Keep images out and repeat all data exactly.

→ **Dataset section**

BEGIN

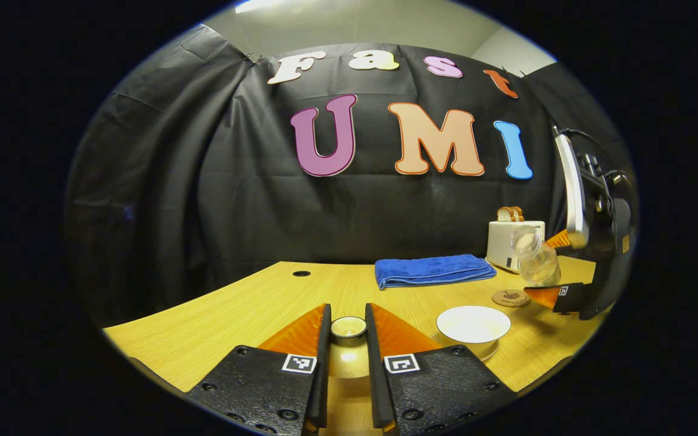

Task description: Open the teacup lid with one hand, grasp the water bottle and pour water into the teacup with the other hand; after pouring, place the water bottle on the coaster and then close the teacup lid.

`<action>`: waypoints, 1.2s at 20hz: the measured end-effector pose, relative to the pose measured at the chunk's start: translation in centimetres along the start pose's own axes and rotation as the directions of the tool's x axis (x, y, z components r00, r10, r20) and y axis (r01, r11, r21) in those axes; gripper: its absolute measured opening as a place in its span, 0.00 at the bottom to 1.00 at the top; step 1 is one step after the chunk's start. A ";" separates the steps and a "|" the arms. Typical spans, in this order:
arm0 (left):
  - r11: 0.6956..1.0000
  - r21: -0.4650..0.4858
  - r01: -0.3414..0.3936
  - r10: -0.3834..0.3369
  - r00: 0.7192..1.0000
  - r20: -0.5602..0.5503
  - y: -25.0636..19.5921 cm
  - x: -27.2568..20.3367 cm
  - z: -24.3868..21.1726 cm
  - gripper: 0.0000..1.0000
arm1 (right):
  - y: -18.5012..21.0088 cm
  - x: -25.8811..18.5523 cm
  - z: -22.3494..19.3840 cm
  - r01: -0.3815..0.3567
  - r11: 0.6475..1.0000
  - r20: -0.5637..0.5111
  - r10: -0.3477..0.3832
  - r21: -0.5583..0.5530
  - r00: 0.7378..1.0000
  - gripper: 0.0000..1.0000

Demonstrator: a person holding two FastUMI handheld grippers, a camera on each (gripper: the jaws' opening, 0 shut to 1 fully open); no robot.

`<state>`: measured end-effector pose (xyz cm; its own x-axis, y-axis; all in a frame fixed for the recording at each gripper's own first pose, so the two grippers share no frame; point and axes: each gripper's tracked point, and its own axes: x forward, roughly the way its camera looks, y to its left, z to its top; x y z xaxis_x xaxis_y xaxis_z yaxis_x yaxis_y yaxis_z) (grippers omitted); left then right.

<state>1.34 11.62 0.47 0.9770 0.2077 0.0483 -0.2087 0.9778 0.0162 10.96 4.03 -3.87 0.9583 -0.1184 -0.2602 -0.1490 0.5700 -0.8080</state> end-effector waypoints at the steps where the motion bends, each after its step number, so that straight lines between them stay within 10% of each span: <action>1: 1.000 0.000 -0.001 0.001 1.000 0.000 0.0 0.0 -0.1 0.26 | -0.5 0.0 -0.2 -0.001 0.998 -0.001 0.001 0.059 1.000 0.80; 9: 1.000 0.000 -0.003 0.003 1.000 0.000 0.1 0.0 0.0 0.26 | -1.5 2.5 -3.0 -0.046 0.834 -0.026 0.073 0.550 0.997 0.81; 19: 1.000 0.000 -0.005 0.005 1.000 0.000 0.1 0.0 0.0 0.26 | -2.3 4.5 -3.8 -0.015 0.736 -0.012 0.032 0.677 0.999 0.80; 24: 1.000 0.000 -0.005 0.005 1.000 0.001 0.1 0.0 -0.1 0.26 | -2.6 6.4 -3.9 -0.015 0.751 -0.013 0.031 0.660 0.999 0.80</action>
<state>1.32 11.72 0.39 0.9760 0.2123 0.0490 -0.2133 0.9769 0.0162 16.48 -1.42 -5.48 0.9501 -0.1110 -0.2916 0.0350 0.9666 -0.2539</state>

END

→ **Output for this task**
Task description: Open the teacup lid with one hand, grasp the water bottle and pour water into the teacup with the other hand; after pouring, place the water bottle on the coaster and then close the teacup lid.

`<action>`: waypoints, 1.2s at 20hz: the measured end-effector pose, relative to the pose measured at the chunk's start: translation in centimetres along the start pose's own axes and rotation as the directions of the tool's x axis (x, y, z components r00, r10, r20) and y axis (r01, r11, r21) in those axes; gripper: its absolute measured opening as a place in its span, 0.00 at the bottom to 1.00 at the top; step 1 is one step after the chunk's start. A ";" separates the steps and a "|" the arms. Typical spans, in this order:
arm0 (left):
  - r11: 0.6956..1.0000
  - r21: -0.4650..0.4858
  - r01: -0.3414..0.3936
  - r10: -0.3834..0.3369
  - r00: 0.7192..1.0000
  - r20: -0.5602..0.5503
  - y: -25.0636..19.5921 cm
  - x: -27.2568..20.3367 cm
  - z: -24.3868..21.1726 cm
  - gripper: 0.0000..1.0000
arm1 (right):
  - y: -18.5012..21.0088 cm
  - x: -25.8811..18.5523 cm
  - z: -22.3494..19.3840 cm
  - r01: -0.3815..0.3567
  - r11: 0.6475..1.0000
  - r20: -0.5637..0.5111
  - r10: -0.3477..0.3832
  - r21: -0.5583..0.5530
  - r00: 0.7378..1.0000
  - gripper: 0.0000..1.0000

Demonstrator: a person holding two FastUMI handheld grippers, a camera on each (gripper: the jaws' opening, 0 shut to 1 fully open); no robot.

`<state>`: measured end-effector pose (xyz cm; its own x-axis, y-axis; all in a frame fixed for the recording at each gripper's own first pose, so the two grippers share no frame; point and axes: each gripper's tracked point, and its own axes: x forward, roughly the way its camera looks, y to its left, z to its top; x y z xaxis_x xaxis_y xaxis_z yaxis_x yaxis_y yaxis_z) (grippers omitted); left then right.

<state>1.34 11.62 0.47 0.9770 0.2077 0.0483 -0.2087 0.9778 0.0162 10.96 4.03 -3.87 0.9583 -0.1184 -0.2602 -0.1490 0.5700 -0.8080</state> end-effector waypoints at the steps where the motion bends, each after its step number, so that straight lines between them stay within 10% of each span: <action>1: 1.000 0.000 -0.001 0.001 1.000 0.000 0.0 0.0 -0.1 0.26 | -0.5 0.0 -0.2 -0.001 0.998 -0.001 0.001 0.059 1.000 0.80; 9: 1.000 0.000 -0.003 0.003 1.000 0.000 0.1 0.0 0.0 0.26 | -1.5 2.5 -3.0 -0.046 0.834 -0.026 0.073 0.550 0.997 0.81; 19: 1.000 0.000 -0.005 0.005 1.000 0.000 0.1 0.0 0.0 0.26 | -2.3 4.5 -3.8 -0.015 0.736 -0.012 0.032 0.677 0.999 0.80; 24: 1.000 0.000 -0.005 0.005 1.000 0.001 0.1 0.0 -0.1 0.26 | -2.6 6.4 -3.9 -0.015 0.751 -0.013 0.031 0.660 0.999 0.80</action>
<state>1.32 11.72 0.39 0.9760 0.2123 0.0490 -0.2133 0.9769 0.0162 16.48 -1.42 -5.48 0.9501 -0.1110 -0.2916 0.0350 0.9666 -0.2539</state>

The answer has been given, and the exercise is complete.